Our final report from the 2016 class comes from Christopher Taylor, who undertook his studentship with Karim Sorefan in Sheffield.
A dual hormone response in Arabidopsis thaliana
The population problem
Human population growth is not a new issue. For much of mankind’s history, the species has existed in small, dispersed populations. It is only in the last 100 years where the population has truly boomed with over a fourfold increase in the number of mouths to feed (Fig 1). Demand for food is predicted to increase by 50% by 2050 and already 1 in 7 people are starving, a figure only predicted to increase.
The problems of this unsustainable growth are exacerbated by two issues:
- Climate change – in certain areas agricultural productivity is severely reduced by rising temperatures and an increase in extreme events.
- Geography – areas with greatest population growth coincide with areas most likely to be impacted by climate change. These include less economically developed countries such as those in the Sub Saharan belt.
Evidently there is an urgent need for a greener revolution.

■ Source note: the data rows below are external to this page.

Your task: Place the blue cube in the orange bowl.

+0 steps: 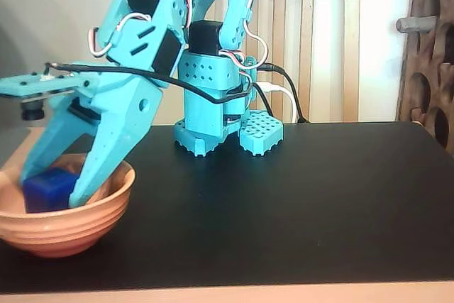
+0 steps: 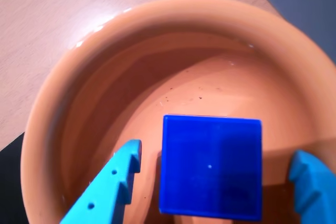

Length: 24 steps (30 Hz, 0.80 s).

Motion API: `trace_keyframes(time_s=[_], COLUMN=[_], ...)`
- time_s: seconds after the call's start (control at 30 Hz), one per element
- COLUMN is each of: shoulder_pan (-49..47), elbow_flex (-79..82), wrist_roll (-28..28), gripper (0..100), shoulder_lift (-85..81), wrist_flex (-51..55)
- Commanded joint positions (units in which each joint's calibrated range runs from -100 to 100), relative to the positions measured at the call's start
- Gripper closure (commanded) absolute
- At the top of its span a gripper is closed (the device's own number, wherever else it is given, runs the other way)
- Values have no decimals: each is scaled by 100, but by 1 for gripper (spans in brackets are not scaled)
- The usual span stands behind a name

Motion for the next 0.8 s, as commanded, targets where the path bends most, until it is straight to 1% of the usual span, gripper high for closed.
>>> trace_keyframes(time_s=[0.0, 0.53, 0.77], shoulder_pan=[6, 36, 6], elbow_flex=[-522, -522, -440], wrist_roll=[-17, -27, -22], gripper=[66, 67, 67], shoulder_lift=[-64, -99, -704], wrist_flex=[-188, -197, -110])
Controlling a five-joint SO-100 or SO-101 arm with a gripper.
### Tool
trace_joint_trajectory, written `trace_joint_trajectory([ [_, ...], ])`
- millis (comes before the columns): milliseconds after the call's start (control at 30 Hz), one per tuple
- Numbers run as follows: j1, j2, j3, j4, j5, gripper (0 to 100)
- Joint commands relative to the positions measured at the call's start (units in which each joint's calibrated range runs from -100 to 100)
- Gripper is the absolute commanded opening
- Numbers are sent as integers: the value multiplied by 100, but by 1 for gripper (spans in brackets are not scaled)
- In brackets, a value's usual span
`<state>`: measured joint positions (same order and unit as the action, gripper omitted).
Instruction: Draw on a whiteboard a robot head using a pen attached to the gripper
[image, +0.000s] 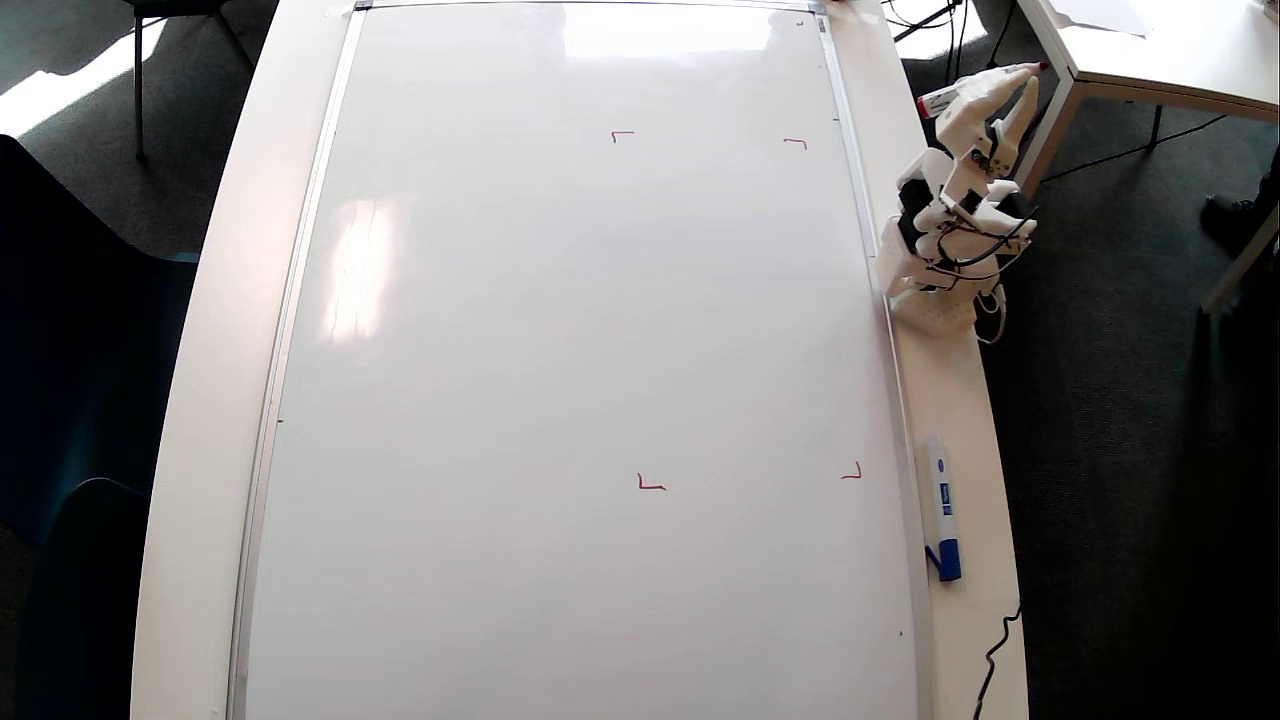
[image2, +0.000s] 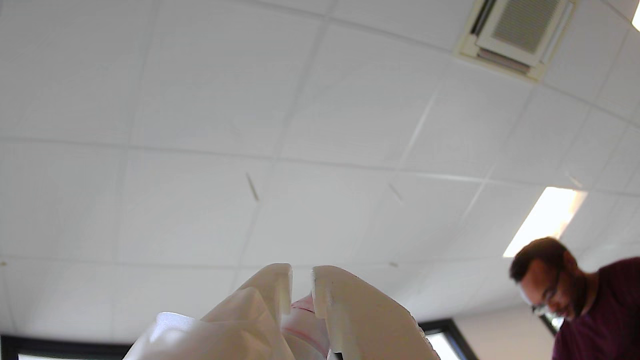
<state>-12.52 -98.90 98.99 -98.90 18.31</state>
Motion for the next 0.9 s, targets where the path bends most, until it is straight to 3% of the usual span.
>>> trace_joint_trajectory([
  [0,40,24,28,-84,8,1],
  [867,-11,32,28,-84,-8,1],
])
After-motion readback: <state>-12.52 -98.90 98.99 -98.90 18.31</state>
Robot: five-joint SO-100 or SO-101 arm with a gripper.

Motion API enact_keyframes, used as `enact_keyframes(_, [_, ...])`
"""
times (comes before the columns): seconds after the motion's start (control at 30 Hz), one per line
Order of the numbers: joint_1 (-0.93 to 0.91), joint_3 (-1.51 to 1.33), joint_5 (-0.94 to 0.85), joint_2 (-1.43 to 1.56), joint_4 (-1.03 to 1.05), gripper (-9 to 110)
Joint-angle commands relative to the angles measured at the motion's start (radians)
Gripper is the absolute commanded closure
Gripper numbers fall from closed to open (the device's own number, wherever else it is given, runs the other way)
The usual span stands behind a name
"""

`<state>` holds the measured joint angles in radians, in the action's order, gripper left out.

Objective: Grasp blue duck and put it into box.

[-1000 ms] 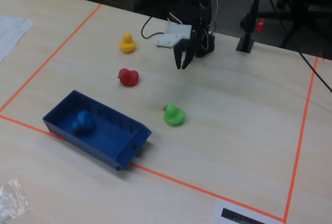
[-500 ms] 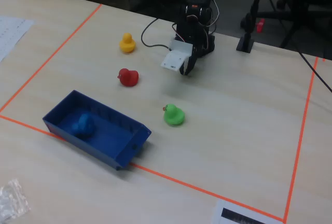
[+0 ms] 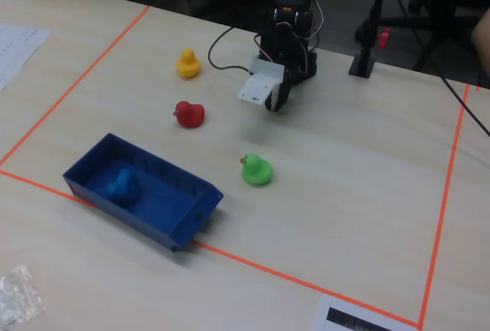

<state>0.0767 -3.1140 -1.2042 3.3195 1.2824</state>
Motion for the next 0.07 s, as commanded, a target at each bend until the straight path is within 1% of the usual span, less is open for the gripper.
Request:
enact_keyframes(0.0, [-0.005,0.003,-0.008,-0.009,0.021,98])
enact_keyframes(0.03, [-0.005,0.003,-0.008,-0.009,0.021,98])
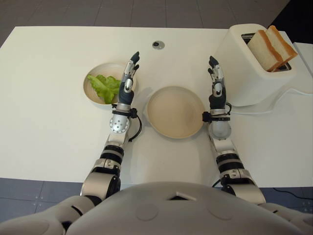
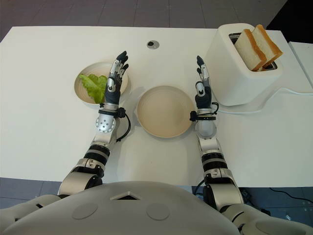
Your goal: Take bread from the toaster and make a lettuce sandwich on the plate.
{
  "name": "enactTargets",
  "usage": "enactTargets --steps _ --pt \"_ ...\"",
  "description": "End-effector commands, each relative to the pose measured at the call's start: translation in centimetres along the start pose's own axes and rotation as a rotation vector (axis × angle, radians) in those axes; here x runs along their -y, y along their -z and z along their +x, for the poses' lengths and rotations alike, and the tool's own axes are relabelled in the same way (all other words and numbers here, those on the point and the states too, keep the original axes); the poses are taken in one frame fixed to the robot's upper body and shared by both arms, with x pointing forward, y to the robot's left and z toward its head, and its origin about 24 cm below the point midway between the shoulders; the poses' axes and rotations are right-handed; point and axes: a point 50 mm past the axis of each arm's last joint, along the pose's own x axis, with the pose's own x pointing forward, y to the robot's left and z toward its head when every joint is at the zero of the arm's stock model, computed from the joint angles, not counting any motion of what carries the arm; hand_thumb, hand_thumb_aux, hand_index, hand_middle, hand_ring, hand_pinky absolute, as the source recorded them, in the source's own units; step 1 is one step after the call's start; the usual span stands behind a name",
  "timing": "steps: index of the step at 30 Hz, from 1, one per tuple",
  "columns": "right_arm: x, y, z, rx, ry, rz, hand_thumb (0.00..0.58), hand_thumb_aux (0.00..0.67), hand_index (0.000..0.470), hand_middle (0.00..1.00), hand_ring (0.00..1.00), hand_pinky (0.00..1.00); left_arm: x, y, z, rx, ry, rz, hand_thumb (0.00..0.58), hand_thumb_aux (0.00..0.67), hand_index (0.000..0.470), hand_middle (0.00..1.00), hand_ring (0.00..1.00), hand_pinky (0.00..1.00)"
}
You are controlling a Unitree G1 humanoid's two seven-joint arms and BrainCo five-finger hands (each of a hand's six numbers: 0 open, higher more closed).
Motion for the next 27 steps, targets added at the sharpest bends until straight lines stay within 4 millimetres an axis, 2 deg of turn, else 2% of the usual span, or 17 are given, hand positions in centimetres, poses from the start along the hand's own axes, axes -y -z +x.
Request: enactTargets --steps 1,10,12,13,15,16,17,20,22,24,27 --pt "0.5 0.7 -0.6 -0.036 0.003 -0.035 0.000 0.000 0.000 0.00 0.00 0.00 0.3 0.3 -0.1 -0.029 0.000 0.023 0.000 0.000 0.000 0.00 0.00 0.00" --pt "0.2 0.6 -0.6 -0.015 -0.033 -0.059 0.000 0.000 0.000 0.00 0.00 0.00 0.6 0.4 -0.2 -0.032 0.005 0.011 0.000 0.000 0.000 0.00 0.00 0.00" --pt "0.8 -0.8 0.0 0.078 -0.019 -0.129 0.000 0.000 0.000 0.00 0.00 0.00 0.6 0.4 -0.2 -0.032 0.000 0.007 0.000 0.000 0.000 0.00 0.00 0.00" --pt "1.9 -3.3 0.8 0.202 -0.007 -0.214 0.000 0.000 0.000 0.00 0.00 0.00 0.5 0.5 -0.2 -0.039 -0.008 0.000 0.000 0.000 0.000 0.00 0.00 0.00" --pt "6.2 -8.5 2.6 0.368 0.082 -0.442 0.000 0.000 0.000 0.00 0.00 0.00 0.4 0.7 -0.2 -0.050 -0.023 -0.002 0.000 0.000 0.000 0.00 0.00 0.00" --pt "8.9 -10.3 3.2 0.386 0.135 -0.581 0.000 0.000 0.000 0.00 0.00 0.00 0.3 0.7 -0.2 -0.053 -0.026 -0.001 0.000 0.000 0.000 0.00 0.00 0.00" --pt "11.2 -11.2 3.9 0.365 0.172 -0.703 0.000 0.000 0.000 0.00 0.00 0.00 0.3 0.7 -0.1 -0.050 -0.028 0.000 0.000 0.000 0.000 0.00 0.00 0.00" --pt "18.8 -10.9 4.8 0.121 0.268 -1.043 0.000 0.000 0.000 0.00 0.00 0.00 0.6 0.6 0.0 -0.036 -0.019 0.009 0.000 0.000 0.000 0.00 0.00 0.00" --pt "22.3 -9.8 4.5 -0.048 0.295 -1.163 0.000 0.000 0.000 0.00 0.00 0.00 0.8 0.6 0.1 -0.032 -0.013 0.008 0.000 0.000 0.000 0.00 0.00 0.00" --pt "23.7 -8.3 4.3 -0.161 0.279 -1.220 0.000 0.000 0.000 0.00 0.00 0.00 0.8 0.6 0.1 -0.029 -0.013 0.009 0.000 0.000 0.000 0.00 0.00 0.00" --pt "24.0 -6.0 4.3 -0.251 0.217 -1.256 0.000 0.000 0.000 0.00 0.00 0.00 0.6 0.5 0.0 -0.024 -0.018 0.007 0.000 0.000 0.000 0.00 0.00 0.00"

Plants are nature’s biochemical engineers, producing everything they need to grow, survive and reproduce from practically thin air (and a little help from the soil). Plants provide the food we eat, the food our food eats and the food that supports the very ecosystems we depend on. ‘Improving nature’s inefficiencies’ by exploiting plants’ existing biochemical pathways is one way of increasing food production in the finite space we have.
The production, transportation and signalling of plant hormones (phytohormones) allows plants to orchestrate growth and development and importantly for a changing climate, facilitate a response to environmental cues. The classic example of auxin’s role in phototropism may spring to mind. Here auxin exhibits a negatively phototropic response, moving away from the prevailing light direction. This leads to an accumulation of auxin molecules in the side furthest from the light causing acidification of the cell walls and allowing for cell elongation and plant growth. Ultimately this produces a plant (or stem) whose curvature is maximised for intercepting incoming light.
Exploiting these pathways already has agricultural applications. Think of taking a plant cutting, dabbing the base in auxin and growing a whole new plant.
My work in the Sorefan lab in the University of Sheffield’s department of molecular biology and biotechnology (MBB), was to investigate the role of a novel hormonal response produced by auxin and cytokinin. Previous microarray data by the lab revealed an interesting occurrence when Arabidopsis thaliana seedlings were grown under conditions of elevated auxin (IAA) and cytokinin (BAP) concurrently. When grown under a dual hormone combination, the seedlings showed a significant change in the number and types of genes that were either significantly up or downregulated in the microarray. This response was larger than either responses of auxin or cytokinin alone and has been termed the ‘dual hormone response’ (Fig 2).
Functions of the dual hormone response
Prior to environmental stresses we tested if there were any general positive growth responses of the dual hormone response (DHR). We investigated the effects of differing ratios of auxin to cytokinin on cotyledon weight. Cotyledons are embryonic leaves that are among the first structures to emerge following germination and their weight is an accurate proxy of seedling health. We found significantly greater cotyledon mass under DHR conditions particularly with ratios showing high concentrations of auxin (Fig 3). Interestingly, this was significantly higher than the effects of just auxin alone, implying that the exogenous application of even a small amount of cytokinin may produce positive benefits.
Comparing our lab’s dual hormone microarray data with that of other labs highlighted approximately 11.2% of our identified genes may show some response to heat stress conditions. I produced cDNA from seedlings grown under different combinations of hormone treatments and designed primers for the heat stress responsive genes identified by these microarrays. Using multiple quantitative real-time polymerase chain reactions (qRT-PCR), I confirmed that a number of these heat-responsive genes were also significantly affected by the dual hormone response.
I then conducted an experiment to investigate the phenotypic effects of heat shock on seedlings grown under DHR conditions (Fig 4).
Preliminary data from this experiment suggests that the dual hormone response may convey some resistance to heat stress, as combinations of the two hormones results in significantly fewer damaged / unhealthy leaves than the control or either single hormone alone (Fig 5).
Future work aims to quantify chlorophyll more effectively as our own analyses were confounded by the production of purple anthocyanin pigments, which are often produced as a response to stress.
These data may therefore allow us to apply dual hormone responses to agriculture. The dual hormone treated plants were larger and appear to be somewhat de-sensitized to heat stress, which may allow us to manipulate crop plants to convey some heat resistance to them. Knowing the optimal hormone ratios is important for applying this information. Manipulating plants in this way is a promising route for producing ‘climate ready’ crop species and ensuring that we can continue to feed a world of 7 or 10 billion in a vastly deteriorating climate.